FOOS's Overcoming Operating System

FOOS still remains as a hobbyist research purpose operating system, so use it wisely.

Currently implemented

• Bootloader
• 32-bit C kernel
• Interrupts and Interrupt Requests
• Programmable Interval Timer
• Teletype Device (Both printing and keyboard
• Memory Management (Paging and Page Frame Allocator)
• Hardware Abstraction Layer (dev_write(), dev_read(), etc.)
• Simple malloc() from scratch that is free()able
• Virtual File System
• RAM Drive
• Serial Ports

Currently wished to implement

• Loading kernel with BIOS's extended read
• Floppy Disk Controller
• Loadable Kernel Module
• Multitasking
• User Space

Build

The process of building FOOS is not that complicated since it has not been a huge, powerful, and charming operating system.

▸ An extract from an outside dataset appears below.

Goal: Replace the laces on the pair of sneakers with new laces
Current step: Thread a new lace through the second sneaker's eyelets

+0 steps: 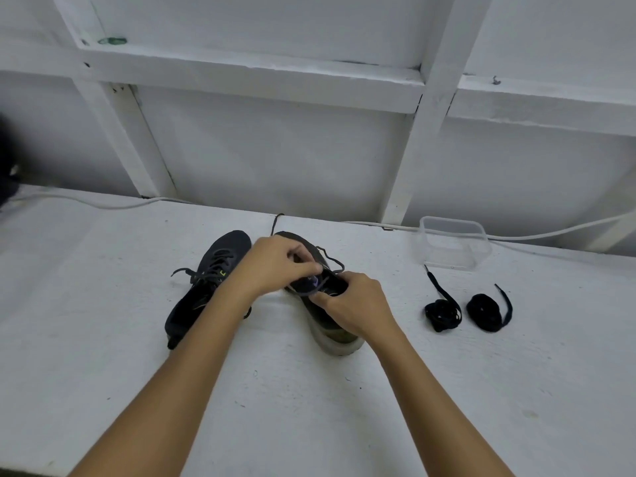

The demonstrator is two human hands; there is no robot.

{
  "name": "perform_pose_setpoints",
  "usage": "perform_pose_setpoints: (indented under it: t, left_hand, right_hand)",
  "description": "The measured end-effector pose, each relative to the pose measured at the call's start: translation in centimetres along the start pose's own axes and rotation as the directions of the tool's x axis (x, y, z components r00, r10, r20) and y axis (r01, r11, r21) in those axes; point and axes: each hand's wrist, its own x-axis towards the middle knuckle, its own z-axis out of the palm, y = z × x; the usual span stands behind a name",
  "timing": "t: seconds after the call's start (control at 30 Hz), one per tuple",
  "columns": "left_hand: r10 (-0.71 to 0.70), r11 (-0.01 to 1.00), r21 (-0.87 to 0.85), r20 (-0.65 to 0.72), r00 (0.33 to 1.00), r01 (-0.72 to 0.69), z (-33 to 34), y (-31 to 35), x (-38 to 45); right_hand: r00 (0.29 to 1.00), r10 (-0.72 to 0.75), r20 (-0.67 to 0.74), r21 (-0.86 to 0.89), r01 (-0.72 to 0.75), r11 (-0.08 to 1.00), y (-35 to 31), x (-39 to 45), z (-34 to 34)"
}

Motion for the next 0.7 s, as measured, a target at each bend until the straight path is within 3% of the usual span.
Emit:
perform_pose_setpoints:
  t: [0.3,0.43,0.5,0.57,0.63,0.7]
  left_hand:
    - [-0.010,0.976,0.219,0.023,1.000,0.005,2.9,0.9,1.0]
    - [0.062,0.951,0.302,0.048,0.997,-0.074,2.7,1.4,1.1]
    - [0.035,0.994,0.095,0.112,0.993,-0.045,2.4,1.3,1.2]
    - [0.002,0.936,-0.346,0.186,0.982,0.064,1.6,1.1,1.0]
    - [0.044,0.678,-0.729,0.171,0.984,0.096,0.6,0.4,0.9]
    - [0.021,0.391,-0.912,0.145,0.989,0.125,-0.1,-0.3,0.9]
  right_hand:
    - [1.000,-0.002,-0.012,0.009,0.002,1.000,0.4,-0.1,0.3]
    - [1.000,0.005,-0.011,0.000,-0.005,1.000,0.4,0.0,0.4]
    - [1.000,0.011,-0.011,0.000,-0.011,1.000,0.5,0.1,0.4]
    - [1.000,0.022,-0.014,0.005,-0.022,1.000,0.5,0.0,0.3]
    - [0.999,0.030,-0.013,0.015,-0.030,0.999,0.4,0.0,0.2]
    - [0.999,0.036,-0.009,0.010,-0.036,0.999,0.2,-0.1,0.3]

However, without the support of a decent home-brewed toolchain, the difficulty will be increased

Prerequisites

This OS is targeting x86 processors, so you need to have i386-elf toolchain installed before building.

libgcc is optional in this case

Change Makefile's CC, AS, and LD to your toolchain and run:

$ make dep
$ make

You can also type make run to play the OS if you have qemu-system-i386 installed.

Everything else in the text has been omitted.